In terms of what makes a successful data scientist Goldbloom again had a three-point answer: 1. be creative, 2. avoid overfitting, and 3. use version control. All good advice and showing that it’s not necessarily as important to keep up with the latest techniques or in-vogue languages as one may think.
- A) Real-Time Intelligence Gives Uber the Edge and B) Applying Machine and Deep Learning to Unleash Value in the Automotive Industry
I am cheating here to include two talks into my final selection around a broadly common theme. The first was a keynote given by M. C. Srivas, Chief Data Architect at Uber, whilst the second was a session given by two young data scientists from BMW.
As a child growing up through the 1980s a regular TV highlight was Knight Rider. The star of the show for me was not the beautifully coiffured David Hasselhoff, but rather the Knight Industries Two Thousand Pontiac Trans-Am, or KITT for short. What I find incredible is how a talking, self-driving, intelligent car that was science-fiction just thirty years ago is now a reality on the streets of today.
Srivas talked specifically about Uber’s use of real-time data for analytics.

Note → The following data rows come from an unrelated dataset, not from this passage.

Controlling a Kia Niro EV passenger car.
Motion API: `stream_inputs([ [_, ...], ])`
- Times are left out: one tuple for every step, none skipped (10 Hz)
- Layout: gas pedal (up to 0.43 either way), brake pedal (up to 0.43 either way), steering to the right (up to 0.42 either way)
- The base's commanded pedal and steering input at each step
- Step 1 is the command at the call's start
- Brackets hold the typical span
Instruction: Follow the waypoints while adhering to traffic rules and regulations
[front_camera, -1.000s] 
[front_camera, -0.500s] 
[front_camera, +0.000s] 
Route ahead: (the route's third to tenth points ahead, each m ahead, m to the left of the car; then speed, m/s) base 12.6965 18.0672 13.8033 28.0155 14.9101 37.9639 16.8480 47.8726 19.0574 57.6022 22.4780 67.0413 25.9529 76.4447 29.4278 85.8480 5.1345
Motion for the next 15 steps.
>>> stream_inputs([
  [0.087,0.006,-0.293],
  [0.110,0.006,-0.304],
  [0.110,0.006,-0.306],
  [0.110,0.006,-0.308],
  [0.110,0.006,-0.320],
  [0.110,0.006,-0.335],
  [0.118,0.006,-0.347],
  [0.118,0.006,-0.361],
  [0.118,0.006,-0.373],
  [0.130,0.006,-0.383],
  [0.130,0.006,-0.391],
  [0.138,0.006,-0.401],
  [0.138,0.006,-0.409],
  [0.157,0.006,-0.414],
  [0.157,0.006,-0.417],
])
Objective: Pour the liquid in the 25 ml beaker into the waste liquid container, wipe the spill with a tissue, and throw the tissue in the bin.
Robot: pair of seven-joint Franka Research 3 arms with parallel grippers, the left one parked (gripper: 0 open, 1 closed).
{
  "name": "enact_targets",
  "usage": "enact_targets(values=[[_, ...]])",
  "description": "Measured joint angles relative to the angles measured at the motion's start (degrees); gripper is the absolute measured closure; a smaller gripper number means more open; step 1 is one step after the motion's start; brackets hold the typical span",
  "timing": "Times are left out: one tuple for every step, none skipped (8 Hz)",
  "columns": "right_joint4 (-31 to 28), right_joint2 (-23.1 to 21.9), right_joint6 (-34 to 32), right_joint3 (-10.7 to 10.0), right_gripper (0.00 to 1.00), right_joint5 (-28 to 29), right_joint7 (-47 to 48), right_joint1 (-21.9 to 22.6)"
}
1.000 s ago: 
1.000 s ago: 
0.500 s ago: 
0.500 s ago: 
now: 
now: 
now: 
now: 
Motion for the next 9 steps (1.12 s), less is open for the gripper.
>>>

He talked about the challenges not only of matching current supply and demand for Uber cars around the globe, but also those of predicting demand to ensure that drivers were well-positioned for where fares were likely to occur.
With an example taken from academics trying to mimic the motion of a sidewinder snake climbing laterally up a sand dune, he spoke about how incorporating feedback into machine learning algorithms helps to keep such models on a continuously self-improving trajectory.
The session by Josef Viehhauser and Dominik Schniertshauer from BMW Group encompassed the wide and varied uses of data science within the automotive giant. What surprised and impressed me was that this is not limited to just the data that modern cars generate, but also included things like the analysis of component parts through imaging-technology and methods to predict the depreciation of cars throughout their working life.
Both of these speakers were genuinely enthusiastic about their work at BMW, and it struck me how lucky we are to work in a field where important breakthroughs are achieved on a regular basis and how easy it is to include these in our own workflows to empower and derive new insights.